■ INSTRUCTIONS TO FOLLOW: Retyping the records exactly, down to the last line, is the whole job.

(Items from a dataset)
+ + + + +

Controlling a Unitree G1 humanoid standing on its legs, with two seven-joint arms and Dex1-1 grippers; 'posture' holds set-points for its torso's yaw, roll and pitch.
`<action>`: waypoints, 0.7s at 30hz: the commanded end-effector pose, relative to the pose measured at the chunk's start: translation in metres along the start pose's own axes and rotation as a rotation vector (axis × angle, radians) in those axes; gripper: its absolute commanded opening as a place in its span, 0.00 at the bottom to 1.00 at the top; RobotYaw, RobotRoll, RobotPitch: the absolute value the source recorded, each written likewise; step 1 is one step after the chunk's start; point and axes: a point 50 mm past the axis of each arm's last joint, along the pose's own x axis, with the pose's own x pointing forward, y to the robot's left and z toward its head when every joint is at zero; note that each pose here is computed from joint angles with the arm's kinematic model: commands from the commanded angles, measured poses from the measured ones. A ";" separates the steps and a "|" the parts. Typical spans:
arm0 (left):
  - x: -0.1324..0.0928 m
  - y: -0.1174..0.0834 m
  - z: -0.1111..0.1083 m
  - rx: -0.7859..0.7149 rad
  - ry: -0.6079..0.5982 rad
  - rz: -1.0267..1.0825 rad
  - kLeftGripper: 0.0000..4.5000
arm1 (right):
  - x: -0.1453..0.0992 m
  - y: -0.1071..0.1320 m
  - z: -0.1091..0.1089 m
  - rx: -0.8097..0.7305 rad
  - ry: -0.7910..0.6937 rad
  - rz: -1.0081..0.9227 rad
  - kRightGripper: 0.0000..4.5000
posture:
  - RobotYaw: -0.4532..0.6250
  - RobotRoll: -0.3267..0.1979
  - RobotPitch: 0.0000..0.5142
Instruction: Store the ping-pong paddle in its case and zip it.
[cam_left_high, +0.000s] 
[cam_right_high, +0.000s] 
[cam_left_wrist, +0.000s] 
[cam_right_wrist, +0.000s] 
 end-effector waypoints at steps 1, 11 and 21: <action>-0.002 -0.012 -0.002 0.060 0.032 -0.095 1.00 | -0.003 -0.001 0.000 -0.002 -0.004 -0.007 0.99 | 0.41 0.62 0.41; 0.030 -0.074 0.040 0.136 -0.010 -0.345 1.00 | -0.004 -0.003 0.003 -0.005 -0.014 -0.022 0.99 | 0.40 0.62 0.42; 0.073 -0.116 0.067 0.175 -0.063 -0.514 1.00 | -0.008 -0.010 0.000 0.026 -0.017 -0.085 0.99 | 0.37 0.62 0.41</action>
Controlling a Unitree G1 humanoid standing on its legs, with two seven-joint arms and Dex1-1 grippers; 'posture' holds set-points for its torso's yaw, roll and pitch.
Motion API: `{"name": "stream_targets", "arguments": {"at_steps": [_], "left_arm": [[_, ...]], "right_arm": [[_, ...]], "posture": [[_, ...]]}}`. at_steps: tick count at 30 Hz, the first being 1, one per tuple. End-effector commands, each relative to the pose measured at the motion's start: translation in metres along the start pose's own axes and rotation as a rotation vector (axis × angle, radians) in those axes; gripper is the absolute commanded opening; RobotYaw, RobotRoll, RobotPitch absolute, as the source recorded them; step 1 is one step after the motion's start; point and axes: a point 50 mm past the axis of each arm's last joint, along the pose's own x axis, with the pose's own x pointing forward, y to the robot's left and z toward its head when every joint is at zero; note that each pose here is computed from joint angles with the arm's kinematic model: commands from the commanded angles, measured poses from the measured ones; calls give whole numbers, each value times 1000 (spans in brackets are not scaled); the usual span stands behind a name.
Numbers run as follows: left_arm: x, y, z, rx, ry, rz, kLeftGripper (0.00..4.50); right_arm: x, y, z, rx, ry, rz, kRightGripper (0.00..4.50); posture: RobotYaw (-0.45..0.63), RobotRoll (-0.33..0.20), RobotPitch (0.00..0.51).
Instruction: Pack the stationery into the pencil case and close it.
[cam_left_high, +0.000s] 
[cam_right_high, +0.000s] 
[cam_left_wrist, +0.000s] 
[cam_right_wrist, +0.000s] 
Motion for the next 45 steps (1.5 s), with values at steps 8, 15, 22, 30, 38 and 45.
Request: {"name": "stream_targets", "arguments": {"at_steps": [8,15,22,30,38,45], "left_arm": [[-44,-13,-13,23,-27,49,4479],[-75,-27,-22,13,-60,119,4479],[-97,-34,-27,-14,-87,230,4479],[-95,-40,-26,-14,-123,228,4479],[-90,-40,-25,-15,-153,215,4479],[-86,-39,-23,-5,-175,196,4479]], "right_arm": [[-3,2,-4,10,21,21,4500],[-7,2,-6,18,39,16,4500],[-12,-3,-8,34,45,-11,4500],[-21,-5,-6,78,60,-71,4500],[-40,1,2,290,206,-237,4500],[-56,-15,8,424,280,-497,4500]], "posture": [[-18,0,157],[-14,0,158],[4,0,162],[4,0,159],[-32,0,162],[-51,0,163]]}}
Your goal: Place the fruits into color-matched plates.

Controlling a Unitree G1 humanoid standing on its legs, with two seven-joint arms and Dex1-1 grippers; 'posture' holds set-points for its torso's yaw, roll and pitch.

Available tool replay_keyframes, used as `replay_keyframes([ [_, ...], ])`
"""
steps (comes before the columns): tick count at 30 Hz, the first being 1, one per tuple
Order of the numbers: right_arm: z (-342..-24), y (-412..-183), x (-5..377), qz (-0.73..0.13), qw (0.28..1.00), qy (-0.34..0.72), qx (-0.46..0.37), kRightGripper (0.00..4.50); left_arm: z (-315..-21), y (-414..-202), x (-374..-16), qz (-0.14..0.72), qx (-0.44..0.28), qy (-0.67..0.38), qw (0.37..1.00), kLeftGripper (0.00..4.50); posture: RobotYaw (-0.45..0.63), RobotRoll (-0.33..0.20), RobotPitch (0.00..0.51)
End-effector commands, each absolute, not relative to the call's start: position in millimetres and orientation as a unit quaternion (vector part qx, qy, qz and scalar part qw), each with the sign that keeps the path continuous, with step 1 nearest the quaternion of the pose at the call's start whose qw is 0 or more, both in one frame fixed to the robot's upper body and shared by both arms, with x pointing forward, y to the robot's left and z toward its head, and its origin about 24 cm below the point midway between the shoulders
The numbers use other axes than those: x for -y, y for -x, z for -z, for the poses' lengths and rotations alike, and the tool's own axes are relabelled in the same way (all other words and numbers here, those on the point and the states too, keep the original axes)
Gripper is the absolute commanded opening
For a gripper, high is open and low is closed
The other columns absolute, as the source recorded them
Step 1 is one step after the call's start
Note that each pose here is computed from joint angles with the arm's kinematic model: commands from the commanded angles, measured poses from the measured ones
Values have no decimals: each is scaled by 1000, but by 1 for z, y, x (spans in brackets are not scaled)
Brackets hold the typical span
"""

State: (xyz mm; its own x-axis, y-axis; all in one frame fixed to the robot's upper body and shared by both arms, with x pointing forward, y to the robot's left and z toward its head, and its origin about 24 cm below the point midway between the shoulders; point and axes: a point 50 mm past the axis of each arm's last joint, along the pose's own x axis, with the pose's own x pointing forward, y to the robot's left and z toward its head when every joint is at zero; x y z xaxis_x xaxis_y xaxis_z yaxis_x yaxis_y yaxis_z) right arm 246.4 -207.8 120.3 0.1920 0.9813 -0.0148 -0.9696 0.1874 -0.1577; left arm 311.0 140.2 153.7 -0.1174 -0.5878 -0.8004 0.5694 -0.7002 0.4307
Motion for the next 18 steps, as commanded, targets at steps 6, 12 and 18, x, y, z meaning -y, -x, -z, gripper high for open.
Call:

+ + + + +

■ REPLY TO THE EXERCISE:
Controlling a Unitree G1 humanoid standing on its legs, with two seven-joint arms and Dex1-1 grippers; 'posture' holds set-points for its torso's yaw, roll and pitch.
`<action>`: waypoints, 0.7s at 30hz: the commanded end-effector pose, relative to the pose measured at the chunk's start: translation in metres along the start pose's own axes and rotation as a rotation vector (axis × angle, radians) in those axes; gripper: its absolute commanded opening as a place in its span, 0.00 at the bottom to 1.00 at the top; RobotYaw, RobotRoll, RobotPitch: the absolute value the source recorded, each written likewise; step 1 is one step after the chunk's start; point and axes: a point 50 mm past the axis of each arm's last joint, along the pose's own x axis, with the pose's own x pointing forward, y to the robot's left and z toward its head when every joint is at zero; note that each pose here is computed from joint angles with the arm's kinematic model: commands from the commanded angles, measured poses from the measured ones. A ";" separates the steps and a "|" the parts. Typical spans:
arm0 (left):
  - x: -0.1324..0.0928 m
  - y: -0.1174..0.0834 m
  - z: -0.1111..0.1083 m
  - rx: -0.7859..0.7149 rad
  - ry: -0.6079..0.5982 rad
  - rz: -1.0267..1.0825 rad
  - kLeftGripper: 0.0000..4.5000
arm1 (right):
  - x: -0.1453..0.0992 m
  - y: -0.1071..0.1320 m
  - z: -0.1091..0.1089 m
  - rx: -0.8097..0.7305 rad
  - ry: -0.7910..0.6937 rad
  - rz: -1.0081..0.9227 rad
  - kRightGripper: 0.0000..4.5000
posture:
  - RobotYaw: -0.4532..0.6250
  - RobotRoll: -0.3267..0.1979
  - RobotPitch: 0.0000..0.5142
Instruction: Store the ping-pong paddle in its case and zip it.
[cam_left_high, +0.000s] 
[cam_right_high, +0.000s] 
[cam_left_wrist, +0.000s] 
[cam_right_wrist, +0.000s] 
 end-effector waypoints at steps 1, 11 and 21: <action>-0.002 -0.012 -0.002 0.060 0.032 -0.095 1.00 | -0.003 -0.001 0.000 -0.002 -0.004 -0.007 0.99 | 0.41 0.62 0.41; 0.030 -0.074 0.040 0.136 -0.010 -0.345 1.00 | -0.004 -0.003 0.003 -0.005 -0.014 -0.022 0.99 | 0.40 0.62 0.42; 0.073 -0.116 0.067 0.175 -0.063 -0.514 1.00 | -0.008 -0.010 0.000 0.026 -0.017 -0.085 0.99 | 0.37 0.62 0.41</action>
Controlling a Unitree G1 humanoid standing on its legs, with two seven-joint arms and Dex1-1 grippers; 'posture' holds set-points for its torso's yaw, roll and pitch.
Motion API: `{"name": "stream_targets", "arguments": {"at_steps": [_], "left_arm": [[_, ...]], "right_arm": [[_, ...]], "posture": [[_, ...]]}}`. at_steps: tick count at 30 Hz, the first being 1, one per tuple. End-effector commands, each relative to the pose measured at the motion's start: translation in metres along the start pose's own axes and rotation as a rotation vector (axis × angle, radians) in those axes; gripper is the absolute commanded opening; RobotYaw, RobotRoll, RobotPitch absolute, as the source recorded them; step 1 is one step after the motion's start; point and axes: a point 50 mm past the axis of each arm's last joint, along the pose's own x axis, with the pose's own x pointing forward, y to the robot's left and z toward its head when every joint is at zero; note that each pose here is computed from joint angles with the arm's kinematic model: commands from the commanded angles, measured poses from the measured ones; calls give whole numbers, each value times 1000 (spans in brackets are not scaled); the usual span stands behind a name.
Numbers run as follows: left_arm: x, y, z, rx, ry, rz, kLeftGripper (0.00..4.50); right_arm: x, y, z, rx, ry, rz, kRightGripper (0.00..4.50); posture: RobotYaw (-0.45..0.63), RobotRoll (-0.33..0.20), RobotPitch (0.00..0.51).
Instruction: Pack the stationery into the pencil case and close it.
[cam_left_high, +0.000s] 
[cam_right_high, +0.000s] 
[cam_left_wrist, +0.000s] 
[cam_right_wrist, +0.000s] 
Motion for the next 45 steps (1.5 s), with values at steps 8, 15, 22, 30, 38 and 45.
Request: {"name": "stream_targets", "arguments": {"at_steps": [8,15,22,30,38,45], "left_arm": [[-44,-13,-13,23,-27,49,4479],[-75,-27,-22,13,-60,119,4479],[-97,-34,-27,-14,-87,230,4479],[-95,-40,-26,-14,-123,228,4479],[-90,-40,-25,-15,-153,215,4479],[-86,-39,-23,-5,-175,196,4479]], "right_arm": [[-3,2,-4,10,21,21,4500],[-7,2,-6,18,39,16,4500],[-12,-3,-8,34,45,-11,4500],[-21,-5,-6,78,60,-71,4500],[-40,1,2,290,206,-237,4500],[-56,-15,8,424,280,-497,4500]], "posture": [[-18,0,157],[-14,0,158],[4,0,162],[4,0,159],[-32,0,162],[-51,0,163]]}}
Your goal: Place the fruits into color-matched plates.

Controlling a Unitree G1 humanoid standing on its legs, with two seven-joint arms and Dex1-1 grippers; 'posture' holds set-points for its torso's yaw, roll and pitch.

Available tool replay_keyframes, used as `replay_keyframes([ [_, ...], ])`
"""
steps (comes before the columns): tick count at 30 Hz, the first being 1, one per tuple
Order of the numbers: right_arm: z (-342..-24), y (-412..-183), x (-5..377), qz (-0.73..0.13), qw (0.28..1.00), qy (-0.34..0.72), qx (-0.46..0.37), kRightGripper (0.00..4.50); left_arm: z (-315..-21), y (-414..-202), x (-374..-16), qz (-0.14..0.72), qx (-0.44..0.28), qy (-0.67..0.38), qw (0.37..1.00), kLeftGripper (0.00..4.50); posture: RobotYaw (-0.45..0.63), RobotRoll (-0.33..0.20), RobotPitch (0.00..0.51)
End-effector commands, each absolute, not relative to the call's start: position in millimetres and orientation as a unit quaternion (vector part qx, qy, qz and scalar part qw), each with the sign that keeps the path continuous, with step 1 nearest the quaternion of the pose at the call's start whose qw is 0 or more, both in one frame fixed to the robot's upper body and shared by both arms, with x pointing forward, y to the robot's left and z toward its head, and its origin about 24 cm below the point midway between the shoulders
The numbers use other axes than those: x for -y, y for -x, z for -z, for the poses' lengths and rotations alike, and the tool's own axes are relabelled in the same way (all other words and numbers here, those on the point and the states too, keep the original axes)
Gripper is the absolute commanded opening
For a gripper, high is open and low is closed
The other columns absolute, as the source recorded them
Step 1 is one step after the call's start
Note that each pose here is computed from joint angles with the arm's kinematic model: commands from the commanded angles, measured poses from the measured ones
Values have no decimals: each is scaled by 1000, but by 1 for z, y, x (spans in brackets are not scaled)
Brackets hold the typical span
"""

State: (xyz mm; its own x-axis, y-axis; all in one frame fixed to the robot's upper body and shared by both arms, with x pointing forward, y to the robot's left and z toward its head, and its origin about 24 cm below the point midway between the shoulders; point and axes: a point 50 mm past the axis of each arm's last joint, along the pose's own x axis, with the pose's own x pointing forward, y to the robot's left and z toward its head when every joint is at zero; x y z xaxis_x xaxis_y xaxis_z yaxis_x yaxis_y yaxis_z) right arm 246.4 -207.8 120.3 0.1920 0.9813 -0.0148 -0.9696 0.1874 -0.1577; left arm 311.0 140.2 153.7 -0.1174 -0.5878 -0.8004 0.5694 -0.7002 0.4307
Motion for the next 18 steps, as commanded, targets at steps 6, 12 and 18, x, y, z meaning -y, -x, -z, gripper high for open.
Call:

There is nothing further to this exercise.